A Composite of Experience

By Hugh Sidey

The Presidency

Down in the pit of the Senate Foreign Relations Committee's hearing room, Photographer Roddey Mims hunched over and squinted through his Nikon view finder at George Shultz, Secretary of State-designate. As Mims cranked off frames of the imperturbable Shultz through two days of testimony, the cameraman concluded that he had not seen such an open and luminescent pate since the days of Dean Rusk or such a noble double chin since Henry Kissinger used to come around to explain the world.

What Mims saw and recorded in his way was what all 17 committee Senators who probed and then unanimously recommended Shultz had sensed. Namely, that he was a very different man from his predecessor, Alexander Haig, and that he would bring a new texture to the conduct of American foreign policy.

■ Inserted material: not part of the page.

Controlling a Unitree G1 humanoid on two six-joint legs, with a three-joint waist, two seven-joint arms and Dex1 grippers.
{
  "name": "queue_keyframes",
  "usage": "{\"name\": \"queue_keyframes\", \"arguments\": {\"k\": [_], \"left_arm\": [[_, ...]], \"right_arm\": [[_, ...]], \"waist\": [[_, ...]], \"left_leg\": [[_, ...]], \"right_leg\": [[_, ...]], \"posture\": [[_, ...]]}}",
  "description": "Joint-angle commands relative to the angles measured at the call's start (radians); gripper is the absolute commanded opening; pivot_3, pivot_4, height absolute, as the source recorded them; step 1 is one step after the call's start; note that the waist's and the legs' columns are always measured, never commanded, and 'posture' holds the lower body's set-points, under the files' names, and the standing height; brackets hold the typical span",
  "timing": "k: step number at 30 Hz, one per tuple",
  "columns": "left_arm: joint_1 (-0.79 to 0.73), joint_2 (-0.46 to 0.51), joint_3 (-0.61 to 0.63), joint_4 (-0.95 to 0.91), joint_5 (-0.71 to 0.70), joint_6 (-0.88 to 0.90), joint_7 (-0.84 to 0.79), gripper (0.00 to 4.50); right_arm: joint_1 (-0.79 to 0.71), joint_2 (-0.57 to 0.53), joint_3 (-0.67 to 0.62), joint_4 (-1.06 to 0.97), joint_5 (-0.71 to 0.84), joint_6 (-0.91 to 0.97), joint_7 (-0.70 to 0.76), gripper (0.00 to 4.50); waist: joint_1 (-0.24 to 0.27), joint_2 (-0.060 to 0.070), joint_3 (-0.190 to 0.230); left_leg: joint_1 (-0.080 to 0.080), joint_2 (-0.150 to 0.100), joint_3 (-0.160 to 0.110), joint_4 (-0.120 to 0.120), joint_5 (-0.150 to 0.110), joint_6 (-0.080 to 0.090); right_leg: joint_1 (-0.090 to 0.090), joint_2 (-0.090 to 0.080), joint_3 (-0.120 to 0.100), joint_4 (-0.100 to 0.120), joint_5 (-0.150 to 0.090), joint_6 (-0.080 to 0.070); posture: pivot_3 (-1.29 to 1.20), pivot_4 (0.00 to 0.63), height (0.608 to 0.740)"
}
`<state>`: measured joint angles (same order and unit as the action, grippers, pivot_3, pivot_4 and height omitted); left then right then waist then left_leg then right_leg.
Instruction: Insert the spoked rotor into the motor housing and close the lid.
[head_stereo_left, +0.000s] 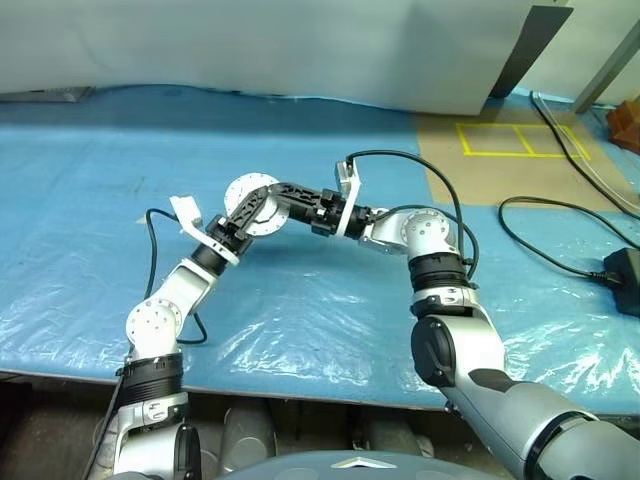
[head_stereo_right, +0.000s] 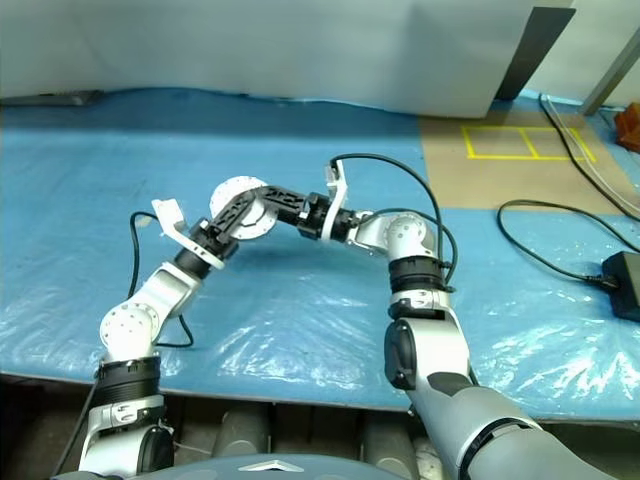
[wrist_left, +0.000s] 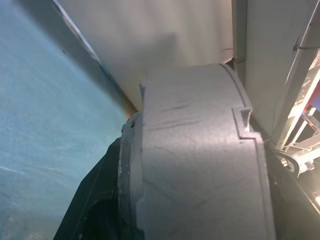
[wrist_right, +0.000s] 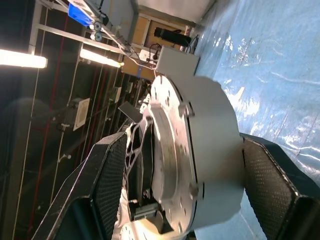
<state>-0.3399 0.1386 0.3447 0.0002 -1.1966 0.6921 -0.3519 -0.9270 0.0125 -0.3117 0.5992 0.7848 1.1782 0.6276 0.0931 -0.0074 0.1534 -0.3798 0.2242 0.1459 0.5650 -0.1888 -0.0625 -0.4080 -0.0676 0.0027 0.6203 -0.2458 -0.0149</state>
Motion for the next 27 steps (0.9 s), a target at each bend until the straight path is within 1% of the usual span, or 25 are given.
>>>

At this point no one can be sure whether the Shultz era will enhance this nation's ability to influence world events, but hope in that committee room was rampant. Chairman Charles Percy of Illinois leaned over the huge horseshoe desk when Shultz had gone and the committee room was clearing and said there had been nothing quite like Shultz in the past 20 years. The thing that most impressed Percy was "his marvelous background in economics." Shultz, a Ph.D. economist, is the first of that breed to preside over America's diplomacy. Economics, Percy believes, lies at the heart of modern statecraft. "And Shultz is not a turf fighter," concluded Percy, referring to Haig's terminal impulse to battle over every perk.

From afar, the good wishes and high hopes were just as fervent. Kissinger, who watched the confirmation sessions on television, said, "We may have struck gold this time." Kissinger believes that this is a season for a Secretary of State to "ask the right questions instead of always having the 'right' answers." Shultz's strategic silences were as encouraging as his words.

Indeed, Shultz represents something quite new in a modern Secretary of State. He is a composite of experience instead of the product of a single discipline. He is a Princeton football player who studied economics at M.I.T., immigrated to the prairie intellectual commune at the University of Chicago, went in and out of Government, academe and politics, and finally contended in the international corporate arena. Kissinger was a pure academic. The blue blood of the Council on Foreign Relations coursed through Lawyer Cy Vance. Ed Muskie of Maine was the pol in striped pants. And Haig was the general on parade.

Lloyd Cutler, who served Jimmy Carter as counsel and advised Shultz during the hearings, sees his new client as a latter-day exemplar of an old American staple, the true citizen-statesman. "Political candidacy is about the only thing that George has missed in his experience," says Cutler. "The revolving-door dimension he brings is something good. By being in Government, his role in private life was enhanced. By being in the private sector, his role in Government is enhanced."

While the Senators who quizzed Shultz seemed worried about his eight-year tenure with Bechtel, the giant international construction firm, the weight of his testimony suggested that his experience there would be extremely valuable. One of the strongest points about Shultz was that he was coming in from the real marketplace where his job depended on organizing nations, peoples and materials into projects that actually work. His success rested on competence, good will and persuasion, not threats or drama. Said Kissinger: "George learned from Bechtel the interdependence of the world and how to get along in it." The Bechtel connection added to a man of Shultz's character may mean a unique dividend for the nation.